▶ **RAW DATA**
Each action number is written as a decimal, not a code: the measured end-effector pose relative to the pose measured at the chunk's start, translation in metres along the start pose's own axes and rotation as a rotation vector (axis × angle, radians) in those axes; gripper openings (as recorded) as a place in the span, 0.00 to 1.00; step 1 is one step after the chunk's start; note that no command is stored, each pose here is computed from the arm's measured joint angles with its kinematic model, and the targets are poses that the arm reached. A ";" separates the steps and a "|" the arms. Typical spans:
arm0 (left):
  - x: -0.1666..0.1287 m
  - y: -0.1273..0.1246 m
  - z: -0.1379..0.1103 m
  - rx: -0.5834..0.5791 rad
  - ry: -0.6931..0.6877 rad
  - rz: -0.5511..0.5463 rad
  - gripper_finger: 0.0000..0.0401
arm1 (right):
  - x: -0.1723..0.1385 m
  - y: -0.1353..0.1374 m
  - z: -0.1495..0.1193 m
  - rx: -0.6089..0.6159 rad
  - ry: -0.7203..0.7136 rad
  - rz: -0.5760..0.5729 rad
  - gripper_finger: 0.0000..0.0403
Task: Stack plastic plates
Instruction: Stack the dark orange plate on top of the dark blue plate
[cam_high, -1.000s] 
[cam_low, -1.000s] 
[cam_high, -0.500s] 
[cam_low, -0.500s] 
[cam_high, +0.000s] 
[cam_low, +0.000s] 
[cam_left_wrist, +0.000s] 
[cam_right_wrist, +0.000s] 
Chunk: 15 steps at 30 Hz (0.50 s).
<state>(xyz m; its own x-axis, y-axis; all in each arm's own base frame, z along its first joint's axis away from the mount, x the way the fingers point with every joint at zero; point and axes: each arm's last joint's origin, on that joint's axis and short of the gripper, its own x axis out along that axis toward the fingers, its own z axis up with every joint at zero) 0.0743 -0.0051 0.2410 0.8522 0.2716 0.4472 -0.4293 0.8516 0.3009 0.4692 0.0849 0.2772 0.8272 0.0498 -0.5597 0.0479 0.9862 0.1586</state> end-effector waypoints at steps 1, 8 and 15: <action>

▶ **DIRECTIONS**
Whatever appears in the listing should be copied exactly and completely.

▶ **ANSWER AREA**
Each action number is written as a decimal, not a code: the measured end-effector pose relative to the pose measured at the chunk's start, translation in metres along the start pose's own axes and rotation as a rotation vector (axis × angle, radians) in those axes; gripper openings (as recorded) as a place in the span, 0.00 to 1.00; step 1 is one step after the chunk's start; note that no command is stored, each pose here is computed from the arm's measured joint angles with its kinematic model, and the targets are poses that the arm reached. A ";" separates the steps and a "|" the arms. Typical spans:
arm0 (left):
  - x: -0.1666..0.1287 m
  - y: -0.1273..0.1246 m
  - z: -0.1379..0.1103 m
  - rx: -0.5834..0.5791 rad
  - ry: -0.6931..0.6877 rad
  - rz: -0.5511..0.5463 rad
  - gripper_finger: 0.0000..0.0401
arm1 (right):
  - x: -0.1723..0.1385 m
  - y: -0.1353..0.1374 m
  - z: -0.1495..0.1193 m
  - rx: -0.6089..0.6159 rad
  - ry: -0.7203..0.7136 rad
  - rz: -0.5760..0.5729 rad
  - gripper_finger: 0.0000..0.0403
Task: Stack plastic plates
Instruction: Stack the dark orange plate on top of the dark blue plate
[cam_high, -1.000s] 
[cam_low, -1.000s] 
[cam_high, -0.500s] 
[cam_low, -0.500s] 
[cam_high, +0.000s] 
[cam_low, +0.000s] 
[cam_left_wrist, +0.000s] 
[cam_right_wrist, +0.000s] 
Chunk: 15 steps at 30 Hz (0.50 s).
<state>(xyz m; its own x-axis, y-axis; all in each arm's own base frame, z along its first joint's axis away from the mount, x the way the fingers point with every joint at zero; point and axes: each arm's last joint's origin, on that joint's axis and short of the gripper, its own x axis out along that axis toward the fingers, its own z axis up with every joint at zero) 0.0743 -0.0051 0.2410 0.8522 0.2716 0.4472 -0.4293 0.8516 0.3009 0.4692 0.0849 0.2772 0.8272 0.0498 -0.5597 0.0479 0.9862 0.1586</state> end-effector waypoints at steps 1, 8 and 15: <action>

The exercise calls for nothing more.